Cette phrase arrive dans un contexte très tendu. Les prix de l’essence sont élevés, la guerre au Moyen-Orient continue de peser sur le pétrole et de nombreux Français regardent leur budget carburant avec inquiétude. Pourtant, l’exécutif prévient déjà : les aides seront ciblées, modulées et concentrées sur ceux qui en ont le plus besoin.
Ce changement de ton est important. Le « quoi qu’il en coûte » a marqué une période où l’État avait massivement soutenu l’économie face à des crises exceptionnelles. Aujourd’hui, la ligne est différente : il faut répondre à l’urgence, mais en tenant compte de la dette, du déficit, des économies à réaliser et du risque de récession.
Pour les automobilistes, cette prudence peut être difficile à entendre. Le plein coûte plus cher immédiatement, alors que les arbitrages budgétaires paraissent lointains. Quand une famille doit payer plusieurs dizaines d’euros de carburant chaque semaine pour aller travailler, elle attend d’abord une réponse concrète, pas seulement une explication comptable.
C’est là que les annonces de Sébastien Lecornu seront scrutées. Le gouvernement affirme vouloir protéger les Français qui travaillent et les secteurs les plus touchés par la hausse du prix du pétrole. Il devra donc montrer que les aides ciblées peuvent être suffisamment efficaces pour compenser, au moins en partie, la pression ressentie à la pompe.

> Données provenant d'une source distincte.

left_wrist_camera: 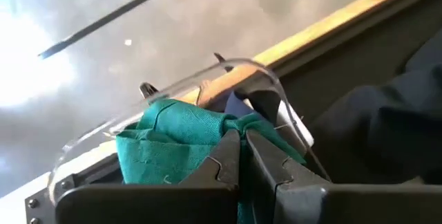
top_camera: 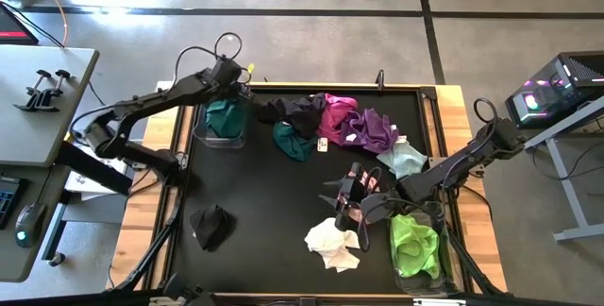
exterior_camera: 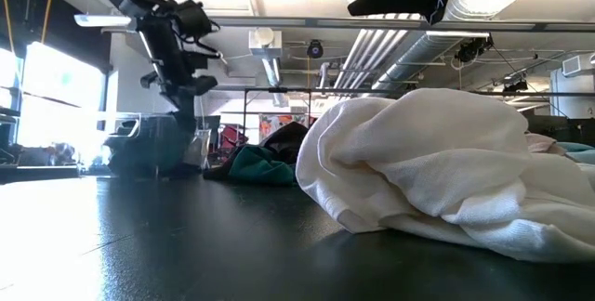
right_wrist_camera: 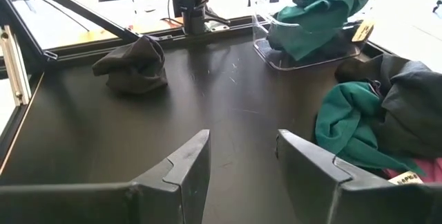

Le risque, bien sûr, est que cette ligne soit perçue comme trop restrictive. Une aide qui ne concerne qu’une partie des conducteurs peut sembler juste sur le papier, mais frustrante dans la vie quotidienne. Tout dépendra des critères retenus, des montants annoncés et de la rapidité de versement.
La phrase de Roland Lescure ne ferme donc pas la porte aux aides. Elle indique plutôt que le gouvernement veut changer de méthode. Après les soutiens massifs, place à des dispositifs plus serrés, plus sélectifs et plus difficiles à expliquer. C’est ce virage que les annonces de juin devront rendre compréhensible.